Dove scime de Papi8 hanno passate
tante staggione cor mobbijjo vecchio,
nun sta cchi pper dio jjeri era frate!9

 

Romani mii,10 specchiateve in sto specchio
e ccapite che ttutte le sscimmiate11 che ffa llui, bbuscíe12 da mozzorecchio.13

 

12 gennaio 1834

 




1 Se ridiamo noi.

2 Pure.

3 Si stampa. Ne’ molti editti che si stamparono durante le vicende politiche del 1831, non si leggevano che espressioni di cordoglio e di pianto delle paterne viscere di Sua Beatitudine.

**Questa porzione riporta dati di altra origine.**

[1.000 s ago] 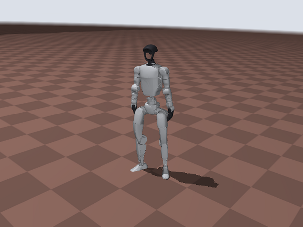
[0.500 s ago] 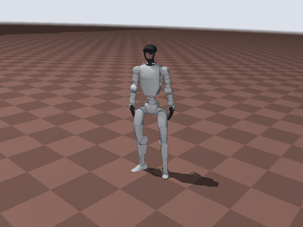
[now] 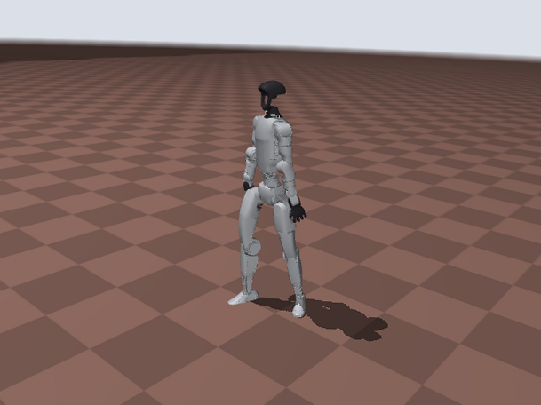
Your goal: In place motions
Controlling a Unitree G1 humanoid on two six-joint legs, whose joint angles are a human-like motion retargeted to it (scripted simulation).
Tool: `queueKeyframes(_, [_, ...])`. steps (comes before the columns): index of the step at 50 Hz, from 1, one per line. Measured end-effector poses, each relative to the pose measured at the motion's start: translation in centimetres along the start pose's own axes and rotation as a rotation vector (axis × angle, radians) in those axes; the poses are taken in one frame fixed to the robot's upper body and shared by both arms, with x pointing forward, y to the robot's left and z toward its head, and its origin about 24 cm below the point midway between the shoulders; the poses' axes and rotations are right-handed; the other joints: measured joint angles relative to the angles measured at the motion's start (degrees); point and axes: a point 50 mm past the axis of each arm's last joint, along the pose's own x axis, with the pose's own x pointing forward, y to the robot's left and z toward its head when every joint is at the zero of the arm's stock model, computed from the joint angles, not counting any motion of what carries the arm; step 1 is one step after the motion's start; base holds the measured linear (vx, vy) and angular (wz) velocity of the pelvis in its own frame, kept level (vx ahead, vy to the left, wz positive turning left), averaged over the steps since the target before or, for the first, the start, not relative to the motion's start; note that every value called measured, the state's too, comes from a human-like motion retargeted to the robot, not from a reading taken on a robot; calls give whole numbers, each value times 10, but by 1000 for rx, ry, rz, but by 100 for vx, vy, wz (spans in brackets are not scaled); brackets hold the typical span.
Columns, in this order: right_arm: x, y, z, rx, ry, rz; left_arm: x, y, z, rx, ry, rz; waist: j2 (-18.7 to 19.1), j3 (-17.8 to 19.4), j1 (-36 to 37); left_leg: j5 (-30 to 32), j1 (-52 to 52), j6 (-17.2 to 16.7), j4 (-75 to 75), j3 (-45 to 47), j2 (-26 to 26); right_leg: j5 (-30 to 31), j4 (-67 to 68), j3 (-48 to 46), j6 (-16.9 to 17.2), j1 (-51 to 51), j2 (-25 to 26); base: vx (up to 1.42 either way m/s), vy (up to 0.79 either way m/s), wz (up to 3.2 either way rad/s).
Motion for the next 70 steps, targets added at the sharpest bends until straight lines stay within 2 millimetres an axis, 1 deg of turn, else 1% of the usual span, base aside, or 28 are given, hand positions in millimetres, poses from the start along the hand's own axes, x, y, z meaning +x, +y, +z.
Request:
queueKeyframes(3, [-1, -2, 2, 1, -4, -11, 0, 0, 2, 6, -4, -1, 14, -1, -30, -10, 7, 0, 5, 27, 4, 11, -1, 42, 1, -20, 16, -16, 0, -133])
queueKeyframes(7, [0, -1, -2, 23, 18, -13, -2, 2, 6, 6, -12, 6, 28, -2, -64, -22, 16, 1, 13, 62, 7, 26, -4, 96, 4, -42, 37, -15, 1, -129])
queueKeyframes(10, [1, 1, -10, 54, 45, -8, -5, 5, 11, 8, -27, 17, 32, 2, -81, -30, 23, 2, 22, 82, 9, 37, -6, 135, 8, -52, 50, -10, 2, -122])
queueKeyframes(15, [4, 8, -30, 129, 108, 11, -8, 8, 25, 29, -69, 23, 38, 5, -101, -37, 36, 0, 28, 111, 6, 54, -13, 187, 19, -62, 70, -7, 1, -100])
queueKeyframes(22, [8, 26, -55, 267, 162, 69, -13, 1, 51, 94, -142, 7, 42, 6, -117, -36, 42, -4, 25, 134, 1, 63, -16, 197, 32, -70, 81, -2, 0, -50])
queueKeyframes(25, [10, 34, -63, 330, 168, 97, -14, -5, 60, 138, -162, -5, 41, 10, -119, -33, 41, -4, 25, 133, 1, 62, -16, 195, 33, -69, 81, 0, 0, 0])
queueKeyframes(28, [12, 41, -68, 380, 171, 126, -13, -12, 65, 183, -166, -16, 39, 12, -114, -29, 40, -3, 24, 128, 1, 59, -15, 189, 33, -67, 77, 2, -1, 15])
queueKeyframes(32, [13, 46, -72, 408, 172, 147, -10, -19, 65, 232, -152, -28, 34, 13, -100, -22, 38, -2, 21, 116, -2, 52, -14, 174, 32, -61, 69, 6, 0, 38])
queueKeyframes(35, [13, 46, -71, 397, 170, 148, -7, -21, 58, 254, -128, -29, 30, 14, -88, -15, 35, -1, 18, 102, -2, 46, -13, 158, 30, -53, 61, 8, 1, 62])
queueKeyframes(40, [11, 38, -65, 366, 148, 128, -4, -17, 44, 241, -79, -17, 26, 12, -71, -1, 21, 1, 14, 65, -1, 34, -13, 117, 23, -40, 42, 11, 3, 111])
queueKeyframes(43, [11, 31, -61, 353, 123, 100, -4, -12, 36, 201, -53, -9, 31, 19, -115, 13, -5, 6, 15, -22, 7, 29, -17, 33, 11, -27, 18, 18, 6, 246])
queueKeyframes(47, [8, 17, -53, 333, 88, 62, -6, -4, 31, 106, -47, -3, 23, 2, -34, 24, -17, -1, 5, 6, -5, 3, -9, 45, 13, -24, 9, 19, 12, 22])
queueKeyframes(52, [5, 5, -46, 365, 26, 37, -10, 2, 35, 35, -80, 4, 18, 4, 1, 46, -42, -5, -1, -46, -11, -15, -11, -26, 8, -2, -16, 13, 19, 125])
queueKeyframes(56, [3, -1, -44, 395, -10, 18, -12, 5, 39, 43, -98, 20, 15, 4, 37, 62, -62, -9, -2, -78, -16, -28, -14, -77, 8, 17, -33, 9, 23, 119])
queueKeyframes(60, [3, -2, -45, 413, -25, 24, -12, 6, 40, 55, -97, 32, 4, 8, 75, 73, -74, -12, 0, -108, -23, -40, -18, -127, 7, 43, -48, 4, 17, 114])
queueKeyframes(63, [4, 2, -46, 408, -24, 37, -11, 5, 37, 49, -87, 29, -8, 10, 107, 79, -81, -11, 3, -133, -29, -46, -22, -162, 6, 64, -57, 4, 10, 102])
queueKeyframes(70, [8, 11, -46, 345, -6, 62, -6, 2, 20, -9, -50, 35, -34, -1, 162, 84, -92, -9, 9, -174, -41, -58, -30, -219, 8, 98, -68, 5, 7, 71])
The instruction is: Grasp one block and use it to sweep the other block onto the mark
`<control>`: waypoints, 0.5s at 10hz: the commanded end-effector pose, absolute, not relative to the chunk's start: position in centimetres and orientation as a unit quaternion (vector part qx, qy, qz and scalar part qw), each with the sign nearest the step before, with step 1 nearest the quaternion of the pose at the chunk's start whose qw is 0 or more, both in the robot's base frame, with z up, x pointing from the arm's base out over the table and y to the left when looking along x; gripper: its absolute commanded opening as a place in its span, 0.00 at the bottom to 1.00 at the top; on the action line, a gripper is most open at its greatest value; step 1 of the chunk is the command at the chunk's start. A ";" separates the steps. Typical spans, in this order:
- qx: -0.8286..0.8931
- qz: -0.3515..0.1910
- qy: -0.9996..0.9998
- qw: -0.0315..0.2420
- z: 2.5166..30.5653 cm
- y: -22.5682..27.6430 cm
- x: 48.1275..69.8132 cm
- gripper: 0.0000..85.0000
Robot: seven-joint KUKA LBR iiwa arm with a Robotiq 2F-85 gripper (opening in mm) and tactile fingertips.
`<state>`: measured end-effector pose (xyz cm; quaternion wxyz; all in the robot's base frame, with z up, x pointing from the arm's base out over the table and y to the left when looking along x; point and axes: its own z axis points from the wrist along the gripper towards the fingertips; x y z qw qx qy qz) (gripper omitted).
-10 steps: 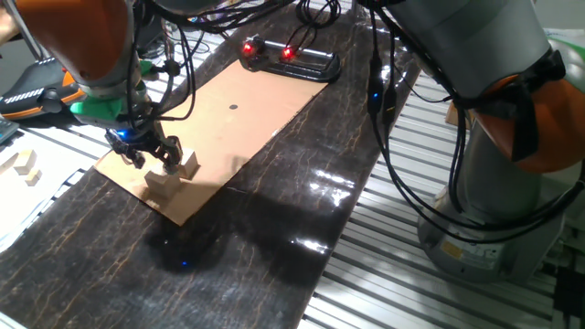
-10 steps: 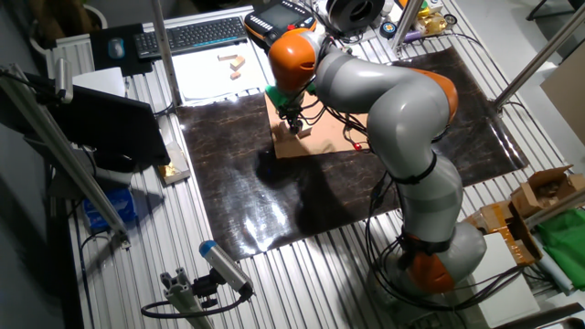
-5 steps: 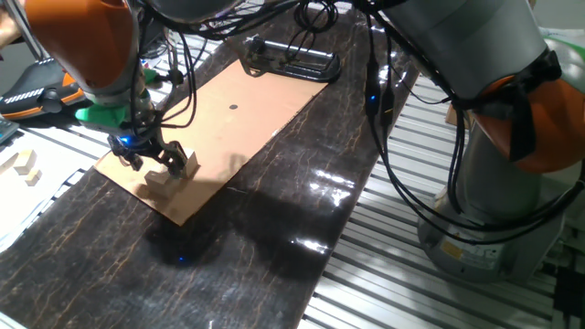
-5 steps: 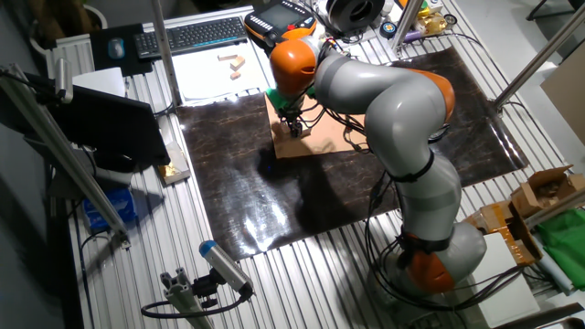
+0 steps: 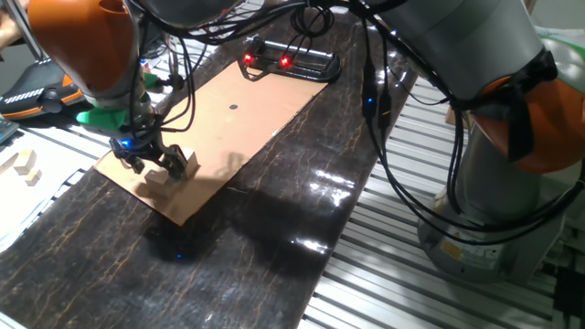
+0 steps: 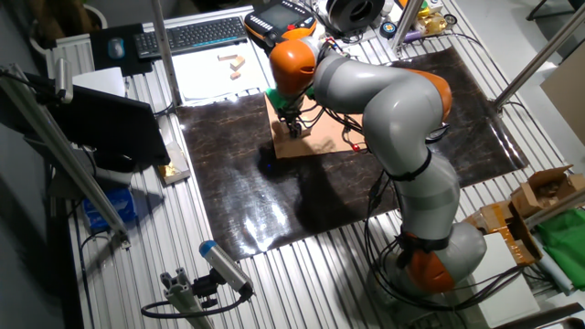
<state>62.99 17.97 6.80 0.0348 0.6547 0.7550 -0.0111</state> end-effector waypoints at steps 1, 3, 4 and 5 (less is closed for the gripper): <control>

4 Castel-Gandolfo, luogo di villeggiatura ordinaria de’ Papi sul Lago Albano.

5 Nemmeno un quattrinello: centesimo romano.

6 Si spende migliaia.

7 A rifar bello tutto il palazzo. Malgrado la trista condizione dell’erario in quel tempo, si spesero vistose somme per rimodernare il palazzo, cosí che meglio che ad un Papa potesse dar ricetto ad una sposa regina.

8 Cime di Papi.

9 Gregorio xvi in brevi istanti passato dal chiostro al trono.

10 Miei.

11 Scimmiate: leziosità sceniche.

12 Bugie.

13 Mozzorecchi sono detti i cavillosi e bugiardi legulèi del romano foro.